§ **Assigned task**
Output only the lines of the entries that follow, starting at the one with "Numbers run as" and running down to the one with "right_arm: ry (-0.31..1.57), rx", both included and unchanged.

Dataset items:
—————

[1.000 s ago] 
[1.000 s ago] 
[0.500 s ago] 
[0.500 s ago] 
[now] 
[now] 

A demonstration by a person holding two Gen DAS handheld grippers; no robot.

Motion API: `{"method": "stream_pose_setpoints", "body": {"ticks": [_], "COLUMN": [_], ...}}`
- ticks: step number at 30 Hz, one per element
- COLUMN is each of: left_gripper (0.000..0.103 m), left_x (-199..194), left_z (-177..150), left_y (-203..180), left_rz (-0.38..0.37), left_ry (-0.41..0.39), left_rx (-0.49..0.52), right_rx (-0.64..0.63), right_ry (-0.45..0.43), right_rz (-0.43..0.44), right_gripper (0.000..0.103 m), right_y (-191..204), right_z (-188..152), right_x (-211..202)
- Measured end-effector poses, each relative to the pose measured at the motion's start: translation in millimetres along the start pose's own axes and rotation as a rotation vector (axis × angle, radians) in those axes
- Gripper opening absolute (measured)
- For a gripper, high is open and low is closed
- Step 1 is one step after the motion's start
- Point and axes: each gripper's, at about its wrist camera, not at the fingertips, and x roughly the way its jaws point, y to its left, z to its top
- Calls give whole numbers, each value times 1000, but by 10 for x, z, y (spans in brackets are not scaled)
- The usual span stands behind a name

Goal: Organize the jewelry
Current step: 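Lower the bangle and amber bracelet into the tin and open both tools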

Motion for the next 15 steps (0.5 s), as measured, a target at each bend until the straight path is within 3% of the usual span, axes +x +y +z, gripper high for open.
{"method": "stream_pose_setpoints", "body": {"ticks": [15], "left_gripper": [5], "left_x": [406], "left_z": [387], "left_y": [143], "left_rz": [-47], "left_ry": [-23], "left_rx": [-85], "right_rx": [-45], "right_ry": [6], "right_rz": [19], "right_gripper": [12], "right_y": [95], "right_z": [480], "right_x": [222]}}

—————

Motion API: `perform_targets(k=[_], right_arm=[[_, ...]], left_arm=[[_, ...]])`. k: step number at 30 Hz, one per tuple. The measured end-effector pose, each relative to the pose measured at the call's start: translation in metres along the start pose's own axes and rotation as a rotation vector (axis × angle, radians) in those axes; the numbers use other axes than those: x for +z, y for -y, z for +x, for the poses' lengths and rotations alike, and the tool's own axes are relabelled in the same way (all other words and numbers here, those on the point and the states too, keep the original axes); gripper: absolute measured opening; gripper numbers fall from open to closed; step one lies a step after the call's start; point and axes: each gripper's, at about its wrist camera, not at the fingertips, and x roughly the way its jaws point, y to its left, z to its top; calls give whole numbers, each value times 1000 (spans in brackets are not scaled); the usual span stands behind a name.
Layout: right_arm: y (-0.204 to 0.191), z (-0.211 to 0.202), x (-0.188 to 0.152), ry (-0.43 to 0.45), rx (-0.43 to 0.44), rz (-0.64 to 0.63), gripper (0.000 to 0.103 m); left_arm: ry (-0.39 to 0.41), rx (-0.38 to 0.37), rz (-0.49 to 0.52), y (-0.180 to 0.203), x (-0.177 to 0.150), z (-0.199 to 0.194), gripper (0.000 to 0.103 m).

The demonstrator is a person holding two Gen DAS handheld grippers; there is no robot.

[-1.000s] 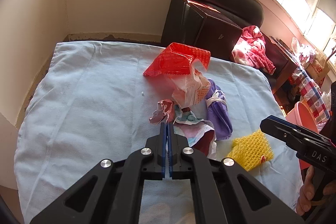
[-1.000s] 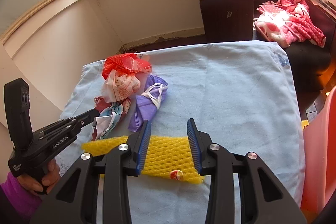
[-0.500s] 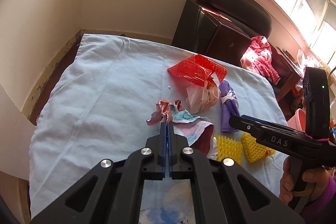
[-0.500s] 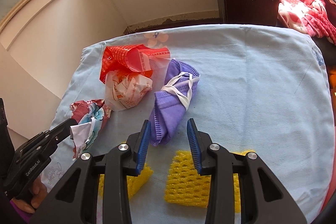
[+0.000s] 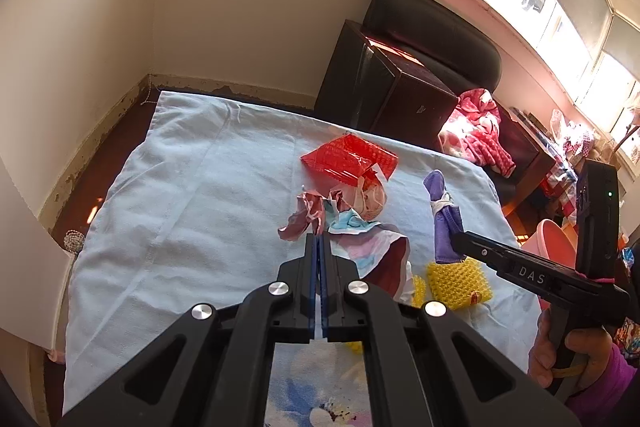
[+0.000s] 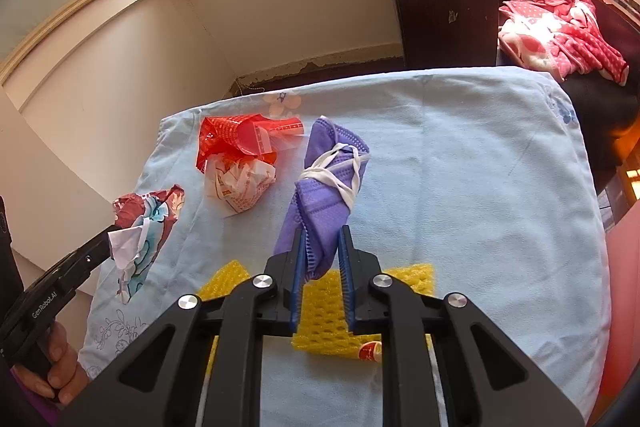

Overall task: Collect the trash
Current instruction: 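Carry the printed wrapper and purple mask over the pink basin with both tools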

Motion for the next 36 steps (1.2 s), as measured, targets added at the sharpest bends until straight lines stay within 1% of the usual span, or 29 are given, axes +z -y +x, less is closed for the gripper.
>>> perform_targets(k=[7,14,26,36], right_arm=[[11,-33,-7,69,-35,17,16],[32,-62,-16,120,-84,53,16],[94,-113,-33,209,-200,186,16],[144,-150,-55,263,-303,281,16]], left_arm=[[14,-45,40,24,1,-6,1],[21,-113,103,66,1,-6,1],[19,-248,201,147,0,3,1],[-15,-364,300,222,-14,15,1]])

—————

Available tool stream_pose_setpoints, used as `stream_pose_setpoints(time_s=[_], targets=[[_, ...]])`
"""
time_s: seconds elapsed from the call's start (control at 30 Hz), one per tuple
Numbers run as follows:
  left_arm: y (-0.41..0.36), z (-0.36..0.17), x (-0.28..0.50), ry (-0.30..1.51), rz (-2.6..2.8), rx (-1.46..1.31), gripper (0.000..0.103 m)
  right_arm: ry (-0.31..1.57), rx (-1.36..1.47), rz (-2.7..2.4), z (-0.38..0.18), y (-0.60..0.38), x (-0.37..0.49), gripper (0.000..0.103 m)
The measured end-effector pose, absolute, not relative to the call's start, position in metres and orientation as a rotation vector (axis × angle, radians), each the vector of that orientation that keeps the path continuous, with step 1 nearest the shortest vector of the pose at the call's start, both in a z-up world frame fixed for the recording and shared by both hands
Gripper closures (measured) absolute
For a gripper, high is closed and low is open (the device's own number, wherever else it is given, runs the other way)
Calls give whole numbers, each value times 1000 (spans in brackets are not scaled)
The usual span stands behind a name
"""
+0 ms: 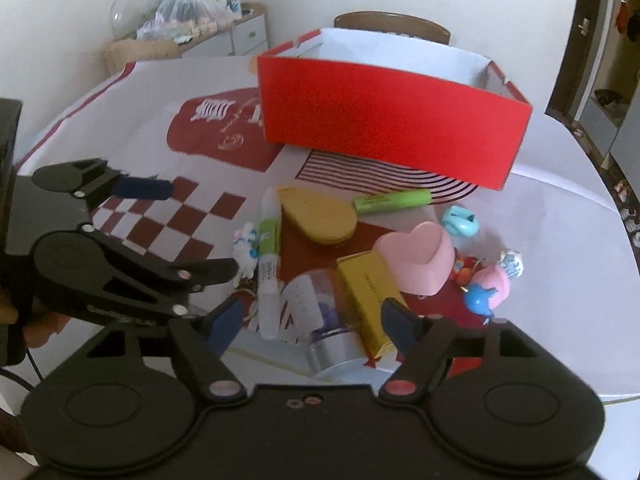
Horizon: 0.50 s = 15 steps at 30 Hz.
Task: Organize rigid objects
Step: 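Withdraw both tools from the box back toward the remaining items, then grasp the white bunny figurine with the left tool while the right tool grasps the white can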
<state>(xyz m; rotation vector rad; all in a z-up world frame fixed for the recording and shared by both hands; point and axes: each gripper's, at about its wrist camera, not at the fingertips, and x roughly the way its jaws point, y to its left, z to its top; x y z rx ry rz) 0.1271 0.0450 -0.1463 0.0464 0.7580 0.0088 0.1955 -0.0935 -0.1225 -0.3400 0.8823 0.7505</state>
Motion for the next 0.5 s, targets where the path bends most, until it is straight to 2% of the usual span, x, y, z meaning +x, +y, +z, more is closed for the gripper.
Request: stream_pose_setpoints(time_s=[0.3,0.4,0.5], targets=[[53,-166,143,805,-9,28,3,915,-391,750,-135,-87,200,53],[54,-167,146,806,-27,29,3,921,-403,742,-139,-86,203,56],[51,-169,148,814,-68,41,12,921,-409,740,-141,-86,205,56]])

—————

§ **Expected answer**
Numbers run as follows:
  left_arm: y (-0.41..0.36), z (-0.36..0.17), x (-0.28..0.50), ry (-0.30..1.51), rz (-2.6..2.8), rx (-1.46..1.31), gripper (0.000..0.103 m)
  right_arm: ry (-0.31..1.57), rx (-1.36..1.47), rz (-2.7..2.4), z (-0.38..0.18), y (-0.60..0.38), x (-0.37..0.49), gripper (0.000..0.103 m)

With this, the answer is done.